I am trying to store the following string to a mySQL table, using an Ajax call (the mySQL database is set up to use utf-8):
Academia-Gate — the Nanny State & The Professors: My Brief Email Exchange With The Co-Chair of the “Cry Wolf” Project
The string arrives at my php Ajax handler function looking like this:
Academia-Gate — the Nanny State & The Professors: My Brief Email Exchange With The Co-Chair of the “Cry Wolf” Project
When I try to store it to my mySQL table, the string is stored like this:
Academia-Gate ??" the Nanny State & The Professors: My Brief Email Exchange With The Co-Chair of the “Cry Wolf” Project
I.e. with ??" in place of the long dash near the beginning.
I have tracked this down to something that happens during a call to mysql_real_escape_string.
The following code:
$str = 'Academia-Gate — the Nanny State & The Professors: My Brief Email Exchange With The Co-Chair of the “Cry Wolf” Project ';
$str = mysql_real_escape_string($str, $conn_id);
…changes the contents of $str to:
Academia-Gate ‚Ä\\" the Nanny State & The Professors: My Brief Email Exchange With The Co-Chair of the ‚ÄúCry Wolf‚Äù Project
I.e. it replaces >>>‚Äî<<< with >>>‚Ä\"<<<, so that it is then stored incorrectly in the mySQL table.

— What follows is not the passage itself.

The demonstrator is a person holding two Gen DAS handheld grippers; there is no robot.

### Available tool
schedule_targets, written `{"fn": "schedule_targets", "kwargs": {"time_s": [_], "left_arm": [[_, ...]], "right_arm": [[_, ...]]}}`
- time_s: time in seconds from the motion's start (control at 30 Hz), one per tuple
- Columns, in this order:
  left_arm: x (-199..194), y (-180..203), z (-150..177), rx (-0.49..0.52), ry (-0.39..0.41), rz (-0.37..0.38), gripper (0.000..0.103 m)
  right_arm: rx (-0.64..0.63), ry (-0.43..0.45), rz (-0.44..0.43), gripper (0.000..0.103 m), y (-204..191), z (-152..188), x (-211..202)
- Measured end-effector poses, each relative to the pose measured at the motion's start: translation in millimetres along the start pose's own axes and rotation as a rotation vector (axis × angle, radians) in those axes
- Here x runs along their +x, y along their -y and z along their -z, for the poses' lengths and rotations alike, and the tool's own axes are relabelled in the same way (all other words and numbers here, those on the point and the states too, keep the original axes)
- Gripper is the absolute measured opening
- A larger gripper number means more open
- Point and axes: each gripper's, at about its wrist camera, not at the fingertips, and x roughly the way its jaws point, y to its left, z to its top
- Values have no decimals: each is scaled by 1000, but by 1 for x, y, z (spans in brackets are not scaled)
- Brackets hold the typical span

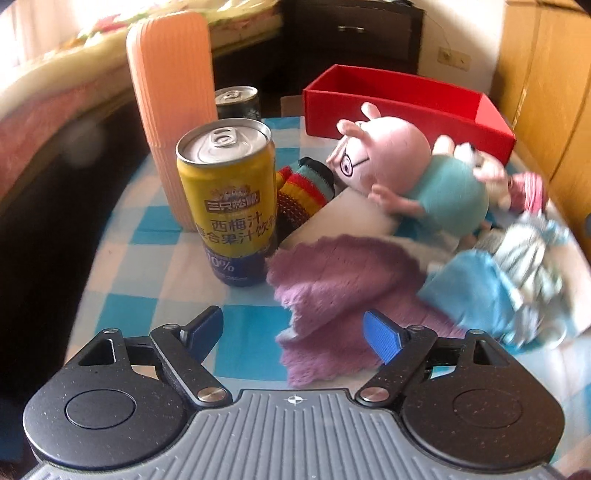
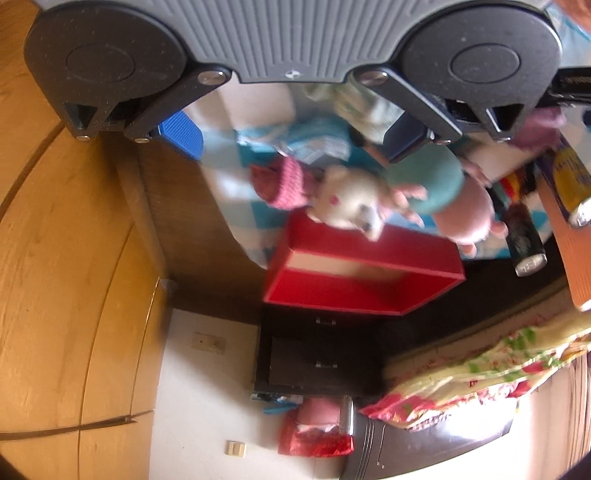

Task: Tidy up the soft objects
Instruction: 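Grasp the purple cloth with the left tool while the right tool moves toward the white towel, then grasp the white knotted towel with the right tool while the left tool lifts the purple cloth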

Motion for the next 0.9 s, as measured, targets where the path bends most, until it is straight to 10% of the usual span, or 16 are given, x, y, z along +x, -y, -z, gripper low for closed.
{"fn": "schedule_targets", "kwargs": {"time_s": [0.17, 0.5, 0.9], "left_arm": [[1, 4, -3, 21, 13, 84, 75], [24, 21, -9, 60, -71, 184, 7], [-37, -33, -18, -118, -1, 508, 1]], "right_arm": [[-16, -37, -41, 85, 13, 3, 1], [-4, -23, -44, 85, 47, 3, 1], [30, -57, -145, 84, 39, 1, 2]]}}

It appears that mysql_set_charset(‘utf8’); is a PHP command rather than a mySQL command. Running it does not appear to permanently change the values of the mySQL variables referenced by SpacePhoenix.
Good question. That was my first thought as well. I asked about this on the jQuery forum. I was advised to send the same string back to my Javascript calling routine via Ajax response. I did so and found that when the string came back to my Javascript code, via Ajax response, it was perfectly correct. I was told that this means that the string was not, in fact, corrupted in transit.
I am using UTF-8. My framework (CodeIgniter) is configured to use UTF-8 for all database transactions. Using the mySQL “Show Variables;” command shows that the database is also set up as UTF-8:
The odd thing is that everything works fine with the encoding of the double quotes around “Cry Wolf” - it’s just the encoding of the emdash that’s causing an anomaly.